In vivo estimation of gamma‐aminobutyric acid levels in the neonatal brain

Moyoko Tomiyasu 1,2,3,, Noriko Aida 2,3, Jun Shibasaki 4, Masahiro Umeda 5, Katsutoshi Murata 6, Keith Heberlein 7, Mark A Brown 8, Eiji Shimizu 2, Hiroshi Tsuji 1, Takayuki Obata 1,3
PMCID: PMC5216898  PMID: 27859844

Abstract

Gamma‐aminobutyric acid (GABA) is the major inhibitory neurotransmitter in the brain, and plays a key role in brain development. However, the in vivo levels of brain GABA in early life are unknown. Using edited MRS, in vivo GABA can be detected as GABA+ signal with contamination of macromolecule signals. GABA+ is evaluated as the peak ratio of GABA+/reference compound, for which creatine (Cr) or water is typically used. However, the concentrations and T 1 and T 2 relaxation times of these references change during development. Thus, the peak ratio comparison between neonates and children may be inaccurate. The aim of this study was to measure in vivo neonatal brain GABA+ levels, and to investigate the dependency of GABA levels on brain region and age. The basal ganglia and cerebellum of 38 neonates and 12 children were measured using GABA‐edited MRS. Two different approaches were used to obtain GABA+ levels: (i) multiplying the GABA/water ratio by the water concentration; and (ii) multiplying the GABA+/Cr by the Cr concentration. Neonates exhibited significantly lower GABA+ levels compared with children in both regions, regardless of the approach employed, consistent with previous ex vivo data. A similar finding of lower GABA+/water and GABA+/Cr in neonates compared with children was observed, except for GABA+/Cr in the cerebellum. This contrasting finding resulted from significantly lower Cr concentrations in the neonate cerebellum, which were approximately 52% of those of children. In conclusion, care should be taken to consider Cr concentrations when comparing GABA+/Cr levels between different‐aged subjects.

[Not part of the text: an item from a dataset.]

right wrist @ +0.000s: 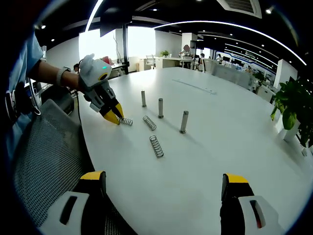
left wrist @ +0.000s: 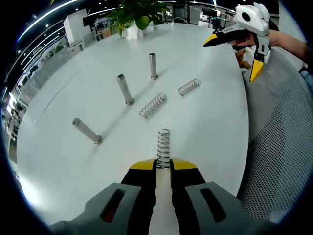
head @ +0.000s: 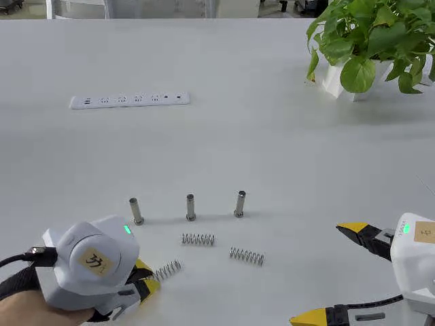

Keywords: gamma‐aminobutyric acid (GABA), human study, MEGA‐PRESS, neonates, normal brain, spectroscopic quantitation


Abbreviations

BG

basal ganglia

Cho

choline

Cr

creatine

Cr‐ref

creatine reference approach

FWHM

full width at half maximum

GABA

gamma‐aminobutyric acid

LB

line broadening

MM

macromolecule

Off

selective inversion pulses applied at 7.5 ppm

On

selective inversion pulses applied at 1.9 ppm

T1

longitudinal relaxation time

T2

transverse relaxation time

VOI

volume of interest

Wat‐ref

water reference approach

1. INTRODUCTION

Gamma‐aminobutyric acid (GABA) is the major inhibitory neurotransmitter in the brain. During early life, the function of GABA in the central nervous system switches from excitatory to inhibitory.1, 2 However, despite the importance of GABA in the brain, the levels of in vivo GABA during brain development have not been reported. In vivo GABA signals can be detected using edited MRS. This signal is termed GABA+, as the GABA 3 ppm signal that appears in edited MRS spectra can contain macromolecule (MM) signals.3, 4, 5, 6 GABA+ signals can also be evaluated by the peak area ratio of GABA+ to a reference compound such as Cr, N‐acetylaspartate, or water.7 However, the concentrations and longitudinal‐ and transverse‐relaxation times (T 1 and T 2) of these reference compounds change during development.8, 9 Thus, use of these methods for assessment of neonatal GABA levels may be inaccurate.

The aim of the present study was to obtain in vivo data on neonatal brain GABA levels in the basal ganglia (BG) and cerebellum, and to investigate the dependency of GABA levels on brain region and age. We provide a method for obtaining neonatal brain GABA levels using a clinical 3 T MR scanner, Gannet (a batch‐analysis tool for GABA‐edited MRS data10), and in‐house software.

2. METHODS

2.1. Human subjects

This study was approved by the institutional ethical review board of our Children's Medical Center, where all clinical data used in this study were acquired. Informed written consent was obtained from the subjects and/or legal guardian. In our center, single‐voxel MRS was performed routinely for diagnosis in patients receiving brain MRI examination. MR examination was performed in neonates because of neurological symptoms, suspicion of organic disease, or routine evaluation before discharge. MEGA‐PRESS for GABA data collection was performed from 2013 in our center. The data acquisition period for this study was September 2013 to December 2015.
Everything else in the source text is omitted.